Problem> From the line containing "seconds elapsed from" onward to the last line of the data below, copy each line exactly and add nothing.

====== Data excerpt ======

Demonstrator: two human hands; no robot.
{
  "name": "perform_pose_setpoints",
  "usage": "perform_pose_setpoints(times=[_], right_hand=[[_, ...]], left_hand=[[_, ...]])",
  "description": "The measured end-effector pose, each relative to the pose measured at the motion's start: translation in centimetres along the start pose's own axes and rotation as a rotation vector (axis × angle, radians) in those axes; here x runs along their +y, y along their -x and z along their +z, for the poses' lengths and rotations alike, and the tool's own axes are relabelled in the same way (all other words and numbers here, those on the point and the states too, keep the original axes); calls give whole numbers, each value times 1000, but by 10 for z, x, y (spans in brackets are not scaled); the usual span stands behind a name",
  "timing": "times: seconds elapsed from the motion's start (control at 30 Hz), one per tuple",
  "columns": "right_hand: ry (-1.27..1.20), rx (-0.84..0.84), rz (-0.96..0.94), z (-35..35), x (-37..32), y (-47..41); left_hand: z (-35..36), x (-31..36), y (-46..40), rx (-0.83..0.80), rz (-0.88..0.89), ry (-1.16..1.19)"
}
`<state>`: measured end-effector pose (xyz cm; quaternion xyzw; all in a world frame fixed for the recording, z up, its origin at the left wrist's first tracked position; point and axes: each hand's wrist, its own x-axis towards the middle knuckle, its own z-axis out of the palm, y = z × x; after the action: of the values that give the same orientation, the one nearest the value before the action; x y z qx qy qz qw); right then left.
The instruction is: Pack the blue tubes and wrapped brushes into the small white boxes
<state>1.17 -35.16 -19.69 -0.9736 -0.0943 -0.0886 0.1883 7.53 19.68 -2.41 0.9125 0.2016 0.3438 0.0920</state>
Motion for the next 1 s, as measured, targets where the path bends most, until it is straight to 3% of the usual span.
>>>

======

Completed exercise>
  "timing": "times: seconds elapsed from the motion's start (control at 30 Hz), one per tuple",
  "columns": "right_hand: ry (-1.27..1.20), rx (-0.84..0.84), rz (-0.96..0.94), z (-35..35), x (-37..32), y (-47..41); left_hand: z (-35..36), x (-31..36), y (-46..40), rx (-0.83..0.80), rz (-0.88..0.89), ry (-1.16..1.19)"
}
`<state>`: measured end-effector pose (xyz cm; quaternion xyzw; all in a world frame fixed for the recording, z up, its origin at the left wrist's first tracked position; point and axes: each hand's wrist, its own x-axis towards the middle knuckle, its own z-axis out of the palm, y = z × x; after the action: of the values that give the same orientation, the one nearest the value before the action; x y z qx qy qz qw); right then left.
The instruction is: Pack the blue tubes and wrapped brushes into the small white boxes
<state>1.17 -35.16 -19.69 -0.9736 -0.0943 -0.0886 0.1883 7.53 19.68 -2.41 0.9125 0.2016 0.3438 0.0920</state>
Motion for the next 1 s, as measured, targets where the path bends most, until it is straight to 3% of the usual span.
>>>

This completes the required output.